What is needed: Copy verbatim the block of lines in the entries below whose first line contains "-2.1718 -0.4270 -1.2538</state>" and whose last line contains "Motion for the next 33". Leave out all other lines.

Stored dataset items:
* * * *
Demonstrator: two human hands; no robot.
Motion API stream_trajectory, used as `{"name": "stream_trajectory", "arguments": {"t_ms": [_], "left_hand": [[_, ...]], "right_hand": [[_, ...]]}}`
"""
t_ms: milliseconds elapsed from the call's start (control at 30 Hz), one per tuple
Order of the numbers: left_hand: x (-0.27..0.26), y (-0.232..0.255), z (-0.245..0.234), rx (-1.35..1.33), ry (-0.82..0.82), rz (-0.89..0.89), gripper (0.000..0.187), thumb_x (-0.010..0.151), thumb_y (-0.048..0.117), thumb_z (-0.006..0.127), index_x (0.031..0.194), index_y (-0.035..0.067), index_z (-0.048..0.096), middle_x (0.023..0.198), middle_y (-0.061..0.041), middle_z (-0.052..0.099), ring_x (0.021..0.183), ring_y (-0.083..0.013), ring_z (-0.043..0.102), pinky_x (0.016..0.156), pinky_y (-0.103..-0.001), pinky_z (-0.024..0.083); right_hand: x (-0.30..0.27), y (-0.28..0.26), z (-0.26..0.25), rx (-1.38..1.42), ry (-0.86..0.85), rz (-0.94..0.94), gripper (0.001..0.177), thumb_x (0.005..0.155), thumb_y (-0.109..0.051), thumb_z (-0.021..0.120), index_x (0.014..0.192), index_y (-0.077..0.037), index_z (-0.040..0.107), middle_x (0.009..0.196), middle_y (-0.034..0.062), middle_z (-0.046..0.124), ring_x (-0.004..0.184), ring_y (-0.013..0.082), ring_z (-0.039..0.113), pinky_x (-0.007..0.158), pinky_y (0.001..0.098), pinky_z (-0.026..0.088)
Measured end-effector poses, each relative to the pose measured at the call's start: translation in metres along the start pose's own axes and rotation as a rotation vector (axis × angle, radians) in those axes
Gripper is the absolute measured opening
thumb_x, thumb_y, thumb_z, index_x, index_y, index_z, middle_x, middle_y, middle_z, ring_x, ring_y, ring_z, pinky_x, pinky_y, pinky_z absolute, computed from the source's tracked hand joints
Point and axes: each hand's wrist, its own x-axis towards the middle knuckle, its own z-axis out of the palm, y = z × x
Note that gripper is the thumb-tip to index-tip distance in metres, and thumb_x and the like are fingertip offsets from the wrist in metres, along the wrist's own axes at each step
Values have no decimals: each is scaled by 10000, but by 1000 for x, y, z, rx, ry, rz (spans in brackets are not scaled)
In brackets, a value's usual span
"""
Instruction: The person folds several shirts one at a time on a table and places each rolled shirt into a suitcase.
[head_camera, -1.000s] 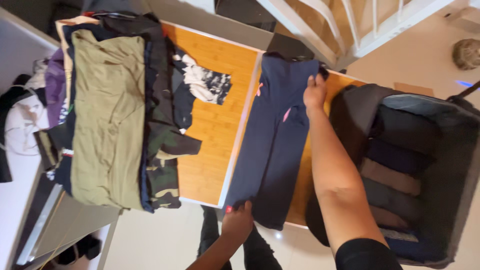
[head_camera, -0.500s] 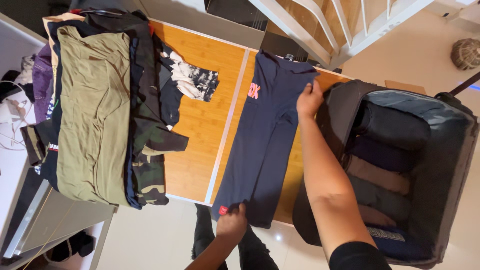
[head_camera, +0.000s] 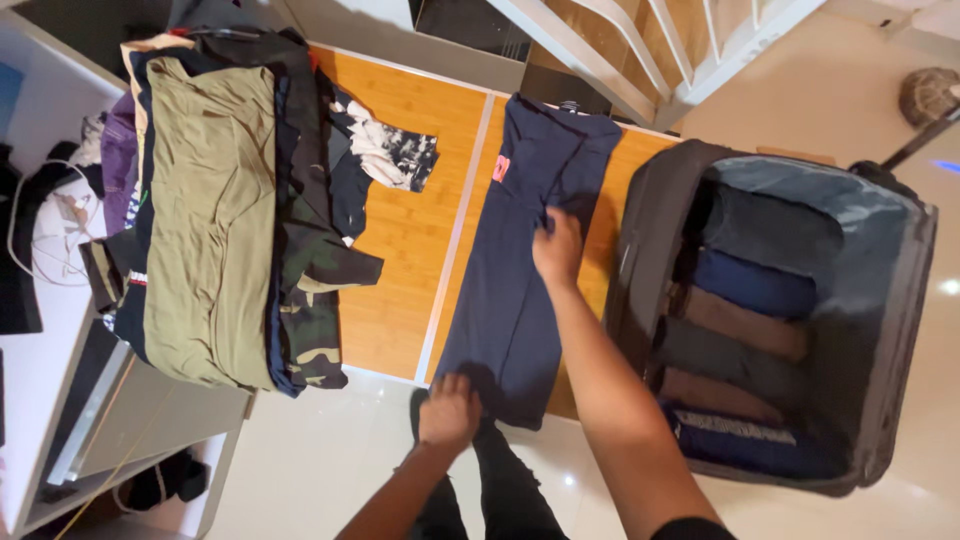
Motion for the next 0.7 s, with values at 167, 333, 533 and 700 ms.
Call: {"name": "stream_trajectory", "arguments": {"t_ms": [167,333,533,700], "left_hand": [[30,-13,-23,-107,114,-120,609,842,270,715,1331,14,459,1287,-193,529,1169,-393,541,922,-503,507],[46,-28,-2,-167,71,-207,665,840,284,765,1356,8,449,1285,-213,566,1199,-407,546,981,-503,488],[29,-49,8,-286,19,-202,553,792,249,806,1282,86,607,1236,-205,622,1205,-422,548,1004,-497,476],[4,-68,20,-363,47,-131,447,819,266,806,1189,61,663,1051,-194,709,1006,-393,687,903,-470,552]], "right_hand": [[-114,14,-46,-201,-46,243,658,767,-152,767,1368,-23,531,1364,281,537,1296,453,490,1063,499,408],[-197,8,-70,-232,-297,567,902,826,-247,787,1560,-37,307,1450,241,535,1299,398,548,1092,449,428],[-286,23,-69,47,-365,740,507,771,-278,794,1243,-101,747,1182,130,776,1126,291,734,988,388,552],[-328,25,-71,232,-261,787,421,805,-239,788,1180,-52,744,1093,111,782,1031,244,736,921,352,538]]}}
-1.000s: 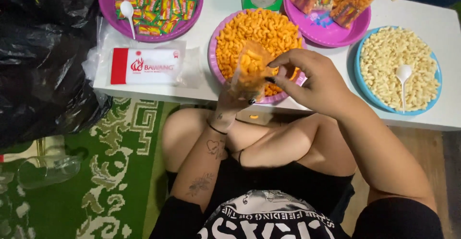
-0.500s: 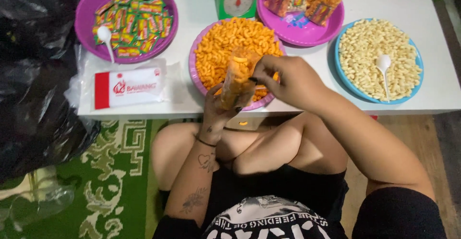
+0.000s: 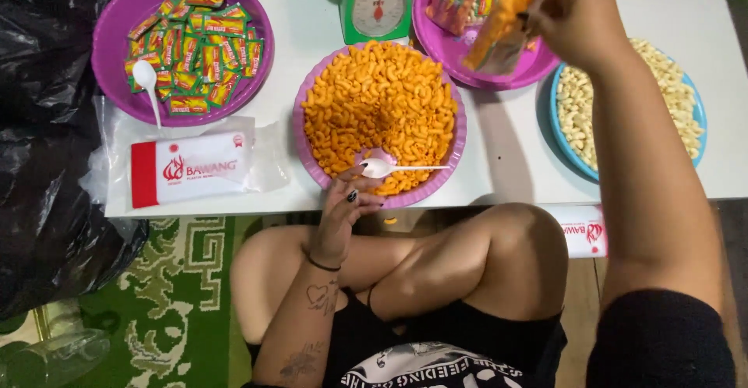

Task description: Manually packing orange snacks into small plastic bags using a spoon and weighing them on a scale.

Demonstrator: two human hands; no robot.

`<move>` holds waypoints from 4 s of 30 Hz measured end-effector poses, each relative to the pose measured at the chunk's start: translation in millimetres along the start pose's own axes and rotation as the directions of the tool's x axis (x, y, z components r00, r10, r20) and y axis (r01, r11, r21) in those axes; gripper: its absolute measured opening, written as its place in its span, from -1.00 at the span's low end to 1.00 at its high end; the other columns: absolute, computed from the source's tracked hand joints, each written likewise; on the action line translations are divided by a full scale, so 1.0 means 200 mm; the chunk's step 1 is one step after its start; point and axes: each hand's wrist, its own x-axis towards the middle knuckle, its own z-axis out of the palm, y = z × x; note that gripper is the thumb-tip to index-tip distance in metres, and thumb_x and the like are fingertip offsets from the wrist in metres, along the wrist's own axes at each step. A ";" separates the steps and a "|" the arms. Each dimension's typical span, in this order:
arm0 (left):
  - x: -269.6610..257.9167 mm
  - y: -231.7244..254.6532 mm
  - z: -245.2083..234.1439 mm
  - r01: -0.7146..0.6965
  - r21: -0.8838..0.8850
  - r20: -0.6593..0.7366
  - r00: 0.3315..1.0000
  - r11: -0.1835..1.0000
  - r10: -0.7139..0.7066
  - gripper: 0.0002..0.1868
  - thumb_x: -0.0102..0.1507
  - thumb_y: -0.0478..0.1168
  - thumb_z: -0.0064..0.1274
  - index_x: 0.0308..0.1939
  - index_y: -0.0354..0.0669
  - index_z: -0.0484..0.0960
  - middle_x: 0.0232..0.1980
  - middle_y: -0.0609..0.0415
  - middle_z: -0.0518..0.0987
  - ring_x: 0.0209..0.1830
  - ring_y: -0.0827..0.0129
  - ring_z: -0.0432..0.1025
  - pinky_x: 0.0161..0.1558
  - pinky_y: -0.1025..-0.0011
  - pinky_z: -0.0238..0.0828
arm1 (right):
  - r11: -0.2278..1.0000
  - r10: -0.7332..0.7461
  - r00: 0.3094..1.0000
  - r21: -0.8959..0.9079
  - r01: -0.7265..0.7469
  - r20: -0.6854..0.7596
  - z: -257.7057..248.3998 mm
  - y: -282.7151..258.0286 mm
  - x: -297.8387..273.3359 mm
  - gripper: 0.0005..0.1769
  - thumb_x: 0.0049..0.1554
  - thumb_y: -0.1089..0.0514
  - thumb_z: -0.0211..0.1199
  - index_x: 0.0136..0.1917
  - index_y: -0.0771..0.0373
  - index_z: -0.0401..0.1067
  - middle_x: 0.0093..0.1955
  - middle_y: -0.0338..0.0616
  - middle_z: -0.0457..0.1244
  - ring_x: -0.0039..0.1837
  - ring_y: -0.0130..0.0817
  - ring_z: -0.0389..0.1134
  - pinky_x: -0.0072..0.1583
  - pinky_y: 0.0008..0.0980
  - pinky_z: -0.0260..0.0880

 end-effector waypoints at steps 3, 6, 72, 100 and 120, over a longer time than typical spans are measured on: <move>0.00 0.00 0.01 0.074 -0.031 -0.051 0.996 0.997 -0.075 -0.41 0.35 -0.03 -0.04 0.39 -0.20 0.27 0.04 -0.05 0.53 -0.09 0.33 0.49 0.03 0.38 0.40 | 0.954 0.035 0.999 0.298 -0.025 -0.029 0.18 0.27 0.16 -0.91 0.29 0.55 0.24 0.05 0.50 0.48 -0.04 0.09 0.39 -0.08 -0.23 0.46 -0.04 -0.34 0.53; 0.02 0.02 0.02 0.073 -0.087 0.030 0.997 0.994 -0.071 -0.31 0.29 -0.04 -0.01 0.44 -0.24 0.24 0.00 -0.13 0.57 -0.11 0.31 0.48 0.02 0.40 0.43 | 0.926 0.220 0.972 0.330 -0.182 -0.083 0.37 0.52 0.28 -0.90 0.34 0.40 0.35 -0.03 0.33 0.48 -0.11 -0.14 0.38 -0.16 -0.44 0.40 -0.12 -0.50 0.42; 0.01 -0.07 -0.16 -0.184 -0.179 -0.441 0.893 0.966 0.088 -0.60 0.30 0.19 0.06 -0.04 -0.01 0.50 -0.01 -0.10 0.69 -0.31 0.28 0.62 -0.29 0.33 0.61 | 0.412 0.317 0.935 0.865 -0.286 0.158 0.81 -1.23 -0.61 -0.92 0.23 0.18 0.33 -0.02 0.22 0.52 -0.27 -0.32 0.32 -0.09 -0.63 0.30 0.13 -0.60 0.24; -0.25 -0.10 0.07 -0.041 0.845 -0.337 0.733 0.533 0.591 -0.35 -0.01 0.08 0.44 -0.02 0.00 0.39 -0.24 0.18 0.33 -0.33 0.35 0.37 -0.31 0.42 0.51 | 0.427 0.234 0.953 0.861 -0.277 0.190 0.91 -0.95 -0.98 -0.78 0.04 0.27 0.53 -0.31 0.17 0.49 -0.40 -0.40 0.23 -0.28 -0.66 0.16 -0.15 -0.65 0.16; -0.13 -0.16 -0.05 0.099 0.564 -0.334 0.935 0.820 0.118 -0.82 0.23 -0.18 0.21 -0.42 -0.06 0.54 -0.47 0.12 0.53 -0.38 0.47 0.43 -0.26 0.43 0.47 | -0.136 0.360 0.830 0.904 -0.406 0.427 0.80 -1.10 -0.94 -0.90 0.25 0.28 0.23 -0.14 0.24 0.42 -0.38 -0.31 0.28 -0.36 -0.61 0.32 -0.25 -0.62 0.45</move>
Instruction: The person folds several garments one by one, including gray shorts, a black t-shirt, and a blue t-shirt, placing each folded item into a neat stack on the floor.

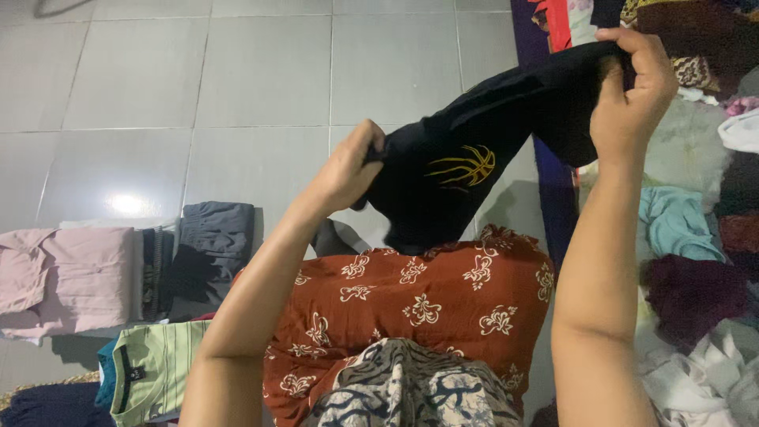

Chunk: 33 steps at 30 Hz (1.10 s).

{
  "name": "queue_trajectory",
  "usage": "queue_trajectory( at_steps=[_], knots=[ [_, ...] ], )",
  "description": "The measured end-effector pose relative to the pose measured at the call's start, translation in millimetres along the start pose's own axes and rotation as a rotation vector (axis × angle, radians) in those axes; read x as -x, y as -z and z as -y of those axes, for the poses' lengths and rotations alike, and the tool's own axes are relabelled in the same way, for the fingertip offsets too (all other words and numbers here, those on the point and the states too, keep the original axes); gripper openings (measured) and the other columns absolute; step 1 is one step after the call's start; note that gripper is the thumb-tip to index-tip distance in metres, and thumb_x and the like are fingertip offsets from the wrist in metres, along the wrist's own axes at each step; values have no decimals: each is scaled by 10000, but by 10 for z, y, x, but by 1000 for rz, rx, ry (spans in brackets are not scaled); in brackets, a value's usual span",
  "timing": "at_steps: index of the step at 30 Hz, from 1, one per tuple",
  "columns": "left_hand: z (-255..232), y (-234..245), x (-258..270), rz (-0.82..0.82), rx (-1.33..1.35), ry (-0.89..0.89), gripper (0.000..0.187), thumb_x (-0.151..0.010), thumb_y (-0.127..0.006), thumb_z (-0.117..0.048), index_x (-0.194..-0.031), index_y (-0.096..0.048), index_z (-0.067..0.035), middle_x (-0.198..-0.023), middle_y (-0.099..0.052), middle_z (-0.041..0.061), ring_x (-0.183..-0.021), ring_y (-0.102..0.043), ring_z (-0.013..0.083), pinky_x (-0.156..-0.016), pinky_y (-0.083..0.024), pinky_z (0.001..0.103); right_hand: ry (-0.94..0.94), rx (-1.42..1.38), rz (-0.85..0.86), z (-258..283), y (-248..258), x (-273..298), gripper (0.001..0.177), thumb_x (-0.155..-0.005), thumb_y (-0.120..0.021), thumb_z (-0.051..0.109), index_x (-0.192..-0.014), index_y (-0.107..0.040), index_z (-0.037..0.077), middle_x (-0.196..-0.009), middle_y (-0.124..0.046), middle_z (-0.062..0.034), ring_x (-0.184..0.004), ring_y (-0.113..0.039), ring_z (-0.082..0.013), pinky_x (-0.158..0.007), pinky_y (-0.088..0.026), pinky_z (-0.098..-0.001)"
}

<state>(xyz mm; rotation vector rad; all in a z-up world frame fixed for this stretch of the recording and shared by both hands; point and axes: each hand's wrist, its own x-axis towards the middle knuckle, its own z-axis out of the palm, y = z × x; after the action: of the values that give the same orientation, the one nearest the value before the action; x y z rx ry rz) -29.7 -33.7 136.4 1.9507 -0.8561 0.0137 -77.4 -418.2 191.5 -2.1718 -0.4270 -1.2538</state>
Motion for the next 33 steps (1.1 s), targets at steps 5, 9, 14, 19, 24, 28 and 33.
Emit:
queue_trajectory(
  at_steps=[5, 9, 14, 19, 24, 28, 33],
  knots=[
    [-353, 200, 11, -157, 104, -25, 250, -980, -610, -93, -1206, -505, -65, -976, -633, 139, -907, -624, 281, -843, -508, 355, -58, -76, -5, 24, 8, 83, 265, -1003, -568, -190, -1203, -675, -51, -1160, -668, -130, -1125, -643, -244, -1039, -492, -343],
    [-521, 188, 2, -219, 160, 73, 211, -1041, -588, -166, -1218, -688, -107, -951, -708, 78, -845, -691, 204, -767, -549, 307, -23, -128, -23, 57, -38, 121, 216, -1007, -559, -198, -1162, -656, -82, -1200, -676, -150, -1169, -640, -264, -1081, -484, -363],
    [-481, 225, 62, -208, -114, -122, 188, -947, -756, -177, -1072, -764, -38, -932, -716, 98, -798, -698, 235, -706, -565, 348, -49, -93, -16, 75, -65, 146, 275, -993, -551, -207, -1199, -672, -72, -1190, -696, -154, -1156, -657, -265, -1066, -491, -371],
    [-236, 194, 74, -255, -375, -222, 101, -1021, -705, -112, -1007, -688, -14, -941, -715, 122, -864, -713, 315, -744, -559, 414, 23, -69, 36, 83, -63, 161, 320, -953, -520, -231, -1191, -673, -82, -1241, -699, -166, -1201, -664, -283, -1119, -497, -383],
    [-16, 241, 15, -435, -311, -184, 53, -1042, -555, 6, -1073, -598, 0, -1040, -702, 166, -959, -701, 374, -805, -578, 446, 5, -43, 171, 110, -54, 189, 363, -944, -515, -239, -1213, -691, -69, -1183, -690, -193, -1154, -673, -303, -1035, -511, -390],
    [41, 297, -59, -317, -188, 78, 78, -1139, -555, -52, -1099, -592, 3, -955, -685, 174, -858, -680, 370, -780, -556, 459, -248, 81, 429, -134, -162, 286, 272, -979, -616, -111, -1177, -744, 26, -1130, -710, -143, -960, -694, -244, -810, -538, -369],
    [311, 544, -357, -226, -667, -434, 209, -863, -659, 25, -1065, -667, -27, -993, -676, 206, -910, -677, 395, -755, -557, 446, -150, 136, 485, -732, -476, 237, 231, -934, -670, -15, -1146, -759, 14, -1015, -718, -165, -916, -709, -260, -869, -562, -387]
  ],
)
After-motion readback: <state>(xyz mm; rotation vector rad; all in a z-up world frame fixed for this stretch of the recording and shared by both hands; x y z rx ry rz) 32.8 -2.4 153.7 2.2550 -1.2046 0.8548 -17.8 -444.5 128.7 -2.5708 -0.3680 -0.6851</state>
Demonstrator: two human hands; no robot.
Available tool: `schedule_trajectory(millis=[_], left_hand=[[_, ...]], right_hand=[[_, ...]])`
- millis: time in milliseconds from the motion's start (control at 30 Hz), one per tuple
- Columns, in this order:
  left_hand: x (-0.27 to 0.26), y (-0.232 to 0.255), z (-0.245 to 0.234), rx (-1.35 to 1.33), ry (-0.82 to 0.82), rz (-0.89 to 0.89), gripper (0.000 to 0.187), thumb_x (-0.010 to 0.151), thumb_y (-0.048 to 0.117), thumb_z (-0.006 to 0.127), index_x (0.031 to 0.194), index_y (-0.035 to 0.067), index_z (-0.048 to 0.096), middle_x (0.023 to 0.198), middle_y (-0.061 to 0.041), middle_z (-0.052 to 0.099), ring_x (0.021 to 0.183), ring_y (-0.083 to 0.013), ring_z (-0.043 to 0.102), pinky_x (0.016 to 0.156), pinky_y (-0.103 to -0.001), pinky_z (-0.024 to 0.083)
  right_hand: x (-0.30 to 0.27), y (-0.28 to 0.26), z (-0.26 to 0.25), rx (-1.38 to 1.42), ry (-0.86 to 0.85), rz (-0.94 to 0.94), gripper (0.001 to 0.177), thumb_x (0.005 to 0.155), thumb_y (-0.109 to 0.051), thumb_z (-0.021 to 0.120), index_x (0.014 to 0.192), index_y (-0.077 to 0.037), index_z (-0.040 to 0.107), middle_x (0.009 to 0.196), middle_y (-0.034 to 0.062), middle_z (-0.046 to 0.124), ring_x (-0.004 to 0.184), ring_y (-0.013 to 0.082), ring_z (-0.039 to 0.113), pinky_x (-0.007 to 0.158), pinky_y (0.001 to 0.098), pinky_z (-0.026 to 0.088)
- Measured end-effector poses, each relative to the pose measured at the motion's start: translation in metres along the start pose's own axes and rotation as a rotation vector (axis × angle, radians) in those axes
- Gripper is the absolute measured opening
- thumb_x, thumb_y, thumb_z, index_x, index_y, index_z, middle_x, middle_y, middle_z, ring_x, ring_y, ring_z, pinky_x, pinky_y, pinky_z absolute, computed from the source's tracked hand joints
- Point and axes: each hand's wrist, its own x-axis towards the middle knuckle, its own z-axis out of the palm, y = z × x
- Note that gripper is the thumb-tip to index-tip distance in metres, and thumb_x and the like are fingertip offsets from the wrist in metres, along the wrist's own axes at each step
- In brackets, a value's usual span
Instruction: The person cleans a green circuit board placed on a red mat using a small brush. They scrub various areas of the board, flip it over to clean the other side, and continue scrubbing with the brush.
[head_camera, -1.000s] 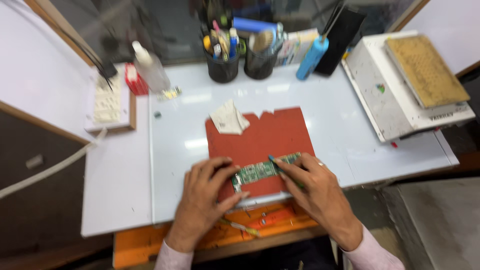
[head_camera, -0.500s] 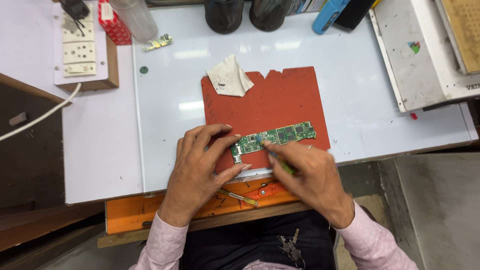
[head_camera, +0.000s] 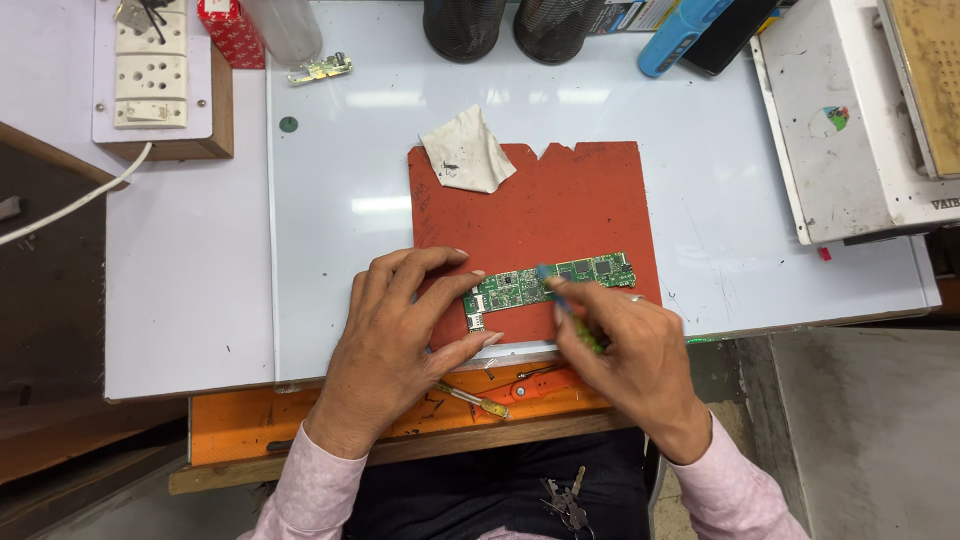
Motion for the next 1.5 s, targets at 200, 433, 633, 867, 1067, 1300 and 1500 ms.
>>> schedule_trajectory(millis=[200,433,633,867,1067,1300,1500], left_hand=[[-0.001,0.000,0.000,0.006,-0.009,-0.002,0.055,0.076,0.048,0.081,0.119,0.015,0.071,0.130,-0.002,0.057,0.124,-0.0249,0.048,0.105,-0.043,0.043],[-0.001,-0.002,0.001,0.001,0.002,0.007,0.056,0.076,0.049,0.081,0.119,0.014,0.071,0.130,-0.002,0.057,0.124,-0.0248,0.048,0.105,-0.043,0.044],[-0.001,-0.001,0.001,0.002,0.009,0.006,0.056,0.076,0.050,0.081,0.118,0.014,0.071,0.129,-0.002,0.057,0.123,-0.0248,0.049,0.104,-0.043,0.045],[-0.001,-0.001,0.001,-0.002,0.016,0.012,0.055,0.077,0.048,0.081,0.118,0.014,0.071,0.129,-0.002,0.057,0.123,-0.0245,0.049,0.104,-0.043,0.045],[-0.002,-0.002,0.001,0.006,0.012,0.011,0.056,0.077,0.048,0.081,0.119,0.014,0.071,0.130,-0.002,0.057,0.124,-0.0247,0.049,0.104,-0.044,0.045],[-0.001,-0.001,0.001,-0.001,0.009,0.017,0.056,0.076,0.048,0.081,0.119,0.014,0.071,0.131,-0.002,0.058,0.124,-0.0248,0.049,0.105,-0.043,0.044],[-0.001,0.002,-0.002,0.005,0.004,0.013,0.056,0.077,0.047,0.081,0.119,0.012,0.071,0.132,-0.003,0.057,0.125,-0.0250,0.048,0.105,-0.042,0.045]], right_hand=[[0.001,-0.006,-0.005,0.087,-0.077,0.164,0.028,0.084,-0.011,0.074,0.112,-0.009,0.075,0.058,0.0016,0.067,0.042,0.0082,0.054,0.038,0.0275,0.038],[0.000,-0.014,-0.005,0.063,-0.095,0.166,0.028,0.082,-0.011,0.075,0.110,-0.008,0.075,0.057,0.0036,0.067,0.040,0.0088,0.056,0.037,0.0287,0.039],[0.003,-0.023,-0.002,0.025,-0.056,0.099,0.026,0.086,-0.010,0.073,0.112,-0.006,0.074,0.069,0.0061,0.072,0.048,0.0099,0.062,0.042,0.0266,0.046],[0.003,-0.024,-0.006,0.093,-0.056,0.103,0.028,0.088,-0.010,0.071,0.115,-0.006,0.075,0.083,0.0076,0.077,0.056,0.0105,0.069,0.046,0.0250,0.051],[0.004,-0.026,-0.007,0.115,-0.084,0.123,0.027,0.088,-0.010,0.071,0.115,-0.007,0.075,0.092,0.0086,0.079,0.065,0.0131,0.074,0.048,0.0262,0.054],[0.003,-0.028,-0.015,0.020,-0.104,0.108,0.027,0.087,-0.012,0.071,0.113,-0.009,0.075,0.092,0.0087,0.078,0.066,0.0190,0.074,0.051,0.0309,0.055],[0.006,-0.035,-0.018,-0.038,-0.158,0.107,0.033,0.086,-0.010,0.070,0.119,-0.009,0.075,0.079,0.0072,0.076,0.062,0.0195,0.072,0.052,0.0335,0.053]])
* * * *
Response box:
<state>(xyz mm; rotation vector rad; all in a z-up world frame fixed for this stretch of the recording and shared by both hands; point and axes: each hand's wrist, its own x-axis towards the middle knuckle, its own z-axis out of the palm, y = z × x; after the action: of the values that give the same orientation, the one nearest the value before the action; x y z rx ry rz) -29.7 -33.7 136.4 1.9507 -0.8561 0.0137 -77.4 -418.2 191.5 -2.1718 -0.4270 -1.2538</state>
Motion for the next 33 steps (1.1 s), targets at steps 5, 9, 14, 19, 24, 28 and 33.

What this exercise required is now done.